Benalla Dental Service
Phone: +61 (03) 5761 2201
45 Coster Street, Benalla (next to Benalla Hospital)
Who is eligible for public dental?
- Children and young people aged 0-18 years, including all children who are eligible for the Child Dental Benefits Schedule – these services are free of charge
- Adults who hold a valid Health Care Card or Pensioner Concession Card and dependents listed on these cards
- Newly arrived refugees and asylum seekers
Anyone who requires emergency treatment will be assessed and offered appropriate care without having to be placed on a waiting list.
Fees for public dental
All children 0 – 18 are eligible for services. There is a one-off charge for children who are not on a Health Care Card or Pensioner Concession Card and who do not claim the Child Dental Benefits Schedule.
Treatment provided by supervised final year dental students is free for any age-group.

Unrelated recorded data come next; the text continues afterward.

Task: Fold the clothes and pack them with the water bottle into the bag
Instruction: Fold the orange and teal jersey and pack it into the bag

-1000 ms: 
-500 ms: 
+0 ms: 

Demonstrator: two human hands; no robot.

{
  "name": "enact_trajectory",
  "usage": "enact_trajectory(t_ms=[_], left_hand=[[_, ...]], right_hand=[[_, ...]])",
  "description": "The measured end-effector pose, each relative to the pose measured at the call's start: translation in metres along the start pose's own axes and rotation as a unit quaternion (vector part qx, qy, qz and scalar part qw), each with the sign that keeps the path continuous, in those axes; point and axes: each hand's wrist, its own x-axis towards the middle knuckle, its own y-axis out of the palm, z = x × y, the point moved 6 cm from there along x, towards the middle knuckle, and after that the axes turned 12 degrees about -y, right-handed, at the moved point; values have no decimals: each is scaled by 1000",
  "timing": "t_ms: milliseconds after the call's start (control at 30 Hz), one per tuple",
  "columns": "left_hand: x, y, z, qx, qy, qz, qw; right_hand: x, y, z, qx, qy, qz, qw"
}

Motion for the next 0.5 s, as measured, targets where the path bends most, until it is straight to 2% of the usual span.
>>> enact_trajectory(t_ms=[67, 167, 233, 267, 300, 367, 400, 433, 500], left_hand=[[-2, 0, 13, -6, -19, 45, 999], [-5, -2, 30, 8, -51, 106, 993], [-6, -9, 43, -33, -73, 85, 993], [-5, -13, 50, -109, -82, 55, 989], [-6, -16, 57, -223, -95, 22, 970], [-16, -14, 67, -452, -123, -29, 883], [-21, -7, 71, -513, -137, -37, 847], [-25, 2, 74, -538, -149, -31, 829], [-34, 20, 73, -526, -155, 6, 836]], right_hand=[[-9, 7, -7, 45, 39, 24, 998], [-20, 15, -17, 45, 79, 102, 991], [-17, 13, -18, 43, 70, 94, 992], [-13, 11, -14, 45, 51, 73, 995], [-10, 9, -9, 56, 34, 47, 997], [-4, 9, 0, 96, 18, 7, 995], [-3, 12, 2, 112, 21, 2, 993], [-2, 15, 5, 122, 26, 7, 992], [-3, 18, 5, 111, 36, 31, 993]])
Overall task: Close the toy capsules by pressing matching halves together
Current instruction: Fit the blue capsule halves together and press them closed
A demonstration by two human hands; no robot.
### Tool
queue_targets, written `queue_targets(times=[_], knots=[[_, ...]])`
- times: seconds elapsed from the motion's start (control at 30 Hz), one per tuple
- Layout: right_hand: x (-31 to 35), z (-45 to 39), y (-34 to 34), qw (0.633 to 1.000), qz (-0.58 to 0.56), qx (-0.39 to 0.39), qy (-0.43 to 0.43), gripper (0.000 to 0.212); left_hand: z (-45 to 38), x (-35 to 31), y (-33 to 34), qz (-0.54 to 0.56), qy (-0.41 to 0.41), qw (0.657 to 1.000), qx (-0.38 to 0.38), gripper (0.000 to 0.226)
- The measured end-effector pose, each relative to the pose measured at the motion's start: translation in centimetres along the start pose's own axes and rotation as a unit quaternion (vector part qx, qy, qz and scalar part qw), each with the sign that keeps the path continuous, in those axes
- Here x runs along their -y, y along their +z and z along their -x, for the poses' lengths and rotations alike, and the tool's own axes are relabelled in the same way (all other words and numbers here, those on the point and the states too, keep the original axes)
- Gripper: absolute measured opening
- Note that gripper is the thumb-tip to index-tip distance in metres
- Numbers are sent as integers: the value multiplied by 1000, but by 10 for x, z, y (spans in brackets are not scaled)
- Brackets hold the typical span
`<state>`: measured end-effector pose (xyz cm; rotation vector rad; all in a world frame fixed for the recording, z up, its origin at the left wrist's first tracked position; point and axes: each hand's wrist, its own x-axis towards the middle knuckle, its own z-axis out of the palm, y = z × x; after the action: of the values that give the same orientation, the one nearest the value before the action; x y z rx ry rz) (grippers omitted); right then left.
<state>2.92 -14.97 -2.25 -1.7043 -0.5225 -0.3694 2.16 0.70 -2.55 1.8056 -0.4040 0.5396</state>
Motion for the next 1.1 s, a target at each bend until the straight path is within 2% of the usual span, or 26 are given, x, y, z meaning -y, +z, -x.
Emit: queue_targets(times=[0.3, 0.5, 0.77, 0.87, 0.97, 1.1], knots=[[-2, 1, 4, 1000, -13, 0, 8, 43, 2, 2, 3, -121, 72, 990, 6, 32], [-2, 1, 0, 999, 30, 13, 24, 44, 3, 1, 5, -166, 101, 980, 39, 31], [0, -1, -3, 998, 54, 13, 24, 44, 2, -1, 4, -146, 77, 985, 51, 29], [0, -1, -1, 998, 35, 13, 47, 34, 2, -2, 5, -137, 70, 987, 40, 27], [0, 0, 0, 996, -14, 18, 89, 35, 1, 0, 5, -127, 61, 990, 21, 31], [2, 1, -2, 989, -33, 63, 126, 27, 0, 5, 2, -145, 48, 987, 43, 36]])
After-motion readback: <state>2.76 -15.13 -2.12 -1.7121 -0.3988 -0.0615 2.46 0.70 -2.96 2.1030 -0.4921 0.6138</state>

Fees for public dental services usually apply to eligible adults for emergency, general and denture care. Please enquire when you contact the service.
Exemption from fees for public dental services may apply to some patients. If payment is difficult, please speak with our administration staff.
Emergency Dental Care
Emergency care is available if you have dental pain (teeth, mouth, gum or jaw), facial swelling, and bleeding (trauma affecting mouth) or had an accident involving your mouth or teeth.
All emergencies are assessed and appointments will be allocated depending on the urgency of the dental problem.
What you need to tell us…
- Is the problem with your teeth, gums, wisdom teeth or false teeth?
- Are you taking immunosuppressants? If yes, provide details
- Are you over 80 years of age?
- Do you have pain?
- What causes the pain?
- Has it interfered with sleep?
You may be referred to the Royal Melbourne Dental Hospital if you require specialist care that includes:
- Endodontic – root canal treatment for those where routine treatment is not possible
- Prosthodontics – includes dentures, crowns and bridges for those people who have more complex dental problems
- Orthodontics – tooth straightening for people with more serious dental problems
- Periodontics – treatment of severe gum disease
- Paediatrics – treatment for children with complex dental, medical and other problems
- Oral Medicine – treatment for a variety of diseases of the lips, cheeks, tongues and jaw joints
- Oral Surgery – complex surgical procedures involving the teeth, mouth and jaws
Smiles 4 Miles
An initiative of Dental Health Services Victoria (DHSV) which works in partnership with Northeast Health to improve the oral health of children, their families, and the wider community.
The Smiles 4 Miles program promotes three key messages:
- Tap water is the preferred drink
- Limit sugary drinks (especially between meals)
- Choose plain milk over flavoured
- Enjoy a wide variety of nutritious foods every day from the five food groups
- Limit foods containing added sugars
- Healthy meals and snacks are important for healthy teeth
- Brush teeth and along the gum line twice a day
- Children should use a low-fluoride children’s toothpaste from 18 months until they turn six
- Don’t wait for a problem. A child should see a health professional (Maternal and Child
- Health Nurse, Dentist, Oral Health Therapist, Dental Therapist or General Practitioner) by the age of two for an oral health check
- An oral health professional will discuss a child’s risk level and how frequently they need to visit for an oral health check
Dental care during pregnancy
Keeping your teeth and gums healthy during pregnancy is even more important than at other times. Severe gum disease has been linked to babies being born early or smaller than expected.
Pregnant women are recognised as a priority group for dental treatment.
If you are pregnant and;
- attending our antenatal clinic you can have a free dental health screen.
- attending outpatient clinics you can have a free dental health screen.
- hold a valid Health Care Card or Pensioner Concession Card you can continue to use our dental service at a greatly reduced cost.
- do not hold a valid Health Care Card or Pensioner Concession Card we can refer you to a private dental practitioner.
We recommended that your child has their first dental check-up between the age of 1 – 2 years.
Key messages for all pregnant women
- Your growing baby’s calcium demands are high, so you should increase your calcium consumption to compensate.
- Eat calcium-enriched foods such as dairy or soy alternatives.
- Eat a nutritious diet every day including fruits, vegetables, grains, beans and lean meats.
- Try not to eat too many sweet foods.
- Brush your teeth twice a day for 2 to 3 minutes.
- Aim the bristles of the toothbrush at a 45-degree angle, towards the gum line.
- Floss your teeth at least once a day.
- Drink lots of tap water, especially fluoridated.
- Drink non-sweetened dairy milk or calcium-fortified alternatives. Calcium is essential for your baby’s bones and teeth.
- Try not to drink too many sugary drinks.